▶ _Problem to solve_:
Repeat all of the data below word for word, keeping no images.

____

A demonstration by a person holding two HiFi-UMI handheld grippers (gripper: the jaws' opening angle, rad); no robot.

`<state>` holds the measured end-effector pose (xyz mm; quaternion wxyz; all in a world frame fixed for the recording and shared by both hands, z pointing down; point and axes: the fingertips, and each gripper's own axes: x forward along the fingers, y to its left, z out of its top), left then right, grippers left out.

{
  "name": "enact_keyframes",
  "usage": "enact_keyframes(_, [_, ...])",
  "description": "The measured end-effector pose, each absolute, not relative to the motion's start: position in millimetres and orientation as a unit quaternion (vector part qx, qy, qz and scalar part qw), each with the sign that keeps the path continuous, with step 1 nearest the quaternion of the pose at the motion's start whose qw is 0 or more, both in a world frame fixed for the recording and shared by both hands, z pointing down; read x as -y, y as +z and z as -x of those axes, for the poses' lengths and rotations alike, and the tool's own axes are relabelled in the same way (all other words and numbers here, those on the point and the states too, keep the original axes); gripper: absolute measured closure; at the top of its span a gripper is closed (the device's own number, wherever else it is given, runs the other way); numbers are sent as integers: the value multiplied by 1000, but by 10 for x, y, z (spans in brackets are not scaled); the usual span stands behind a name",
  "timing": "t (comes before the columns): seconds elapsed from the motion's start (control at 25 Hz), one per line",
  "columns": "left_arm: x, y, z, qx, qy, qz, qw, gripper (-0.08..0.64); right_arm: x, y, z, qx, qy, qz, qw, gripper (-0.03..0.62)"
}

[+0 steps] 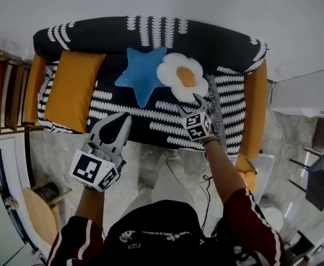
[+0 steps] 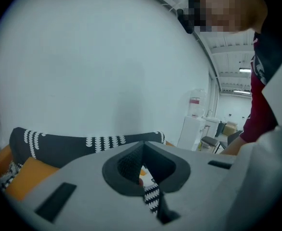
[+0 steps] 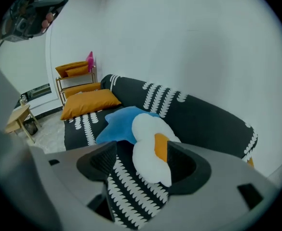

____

▶ _Output for this task_:
A demonstration by a person holding two HiFi-UMI handheld grippers (gripper: the jaws' opening angle, rad); no robot.

`<state>` holds the measured end-effector pose (xyz mm; quaternion wxyz; all in a world frame fixed for the recording and shared by both hands, z pointing down; point and axes: the fingertips, and each gripper's own axes: x forward along the fingers, y to its left, z out of its top), left then right, grippers left out.

{
  "name": "enact_keyframes",
  "usage": "enact_keyframes(_, [_, ...])",
  "description": "The measured end-effector pose, each absolute, not relative to the motion's start: position in millimetres and orientation as a unit quaternion (vector part qx, qy, qz and scalar part qw), each with the sign that keeps the path continuous, with step 1 nearest the quaternion of the pose at the motion's start whose qw is 0 or more, both in a world frame fixed for the recording and shared by both hands, z pointing down; read x as -y, y as +z and z as -x of those axes, for the poses' lengths and rotations alike, and the tool's own axes are relabelled in the same way (all other words and numbers here, those on the point and the states too, keep the original axes); gripper: absolute measured closure; at the top of its span a gripper is closed (the device's own number, wherever else it is given, runs the other way); numbers are sent as integers: the value multiplied by 1000, but by 10 for x, y, z (spans in brackets are not scaled); the usual span stands behind a name",
  "timing": "t (comes before the columns): seconds elapsed from the motion's start (control at 25 Hz), one per line",
  "columns": "left_arm: x, y, z, qx, qy, qz, qw, gripper (-0.08..0.64); right_arm: x, y, z, qx, qy, qz, qw, gripper (-0.03..0.62)"
}

[+0 steps] 
[+0 steps] 
[+0 steps] 

This output contains the complete answer.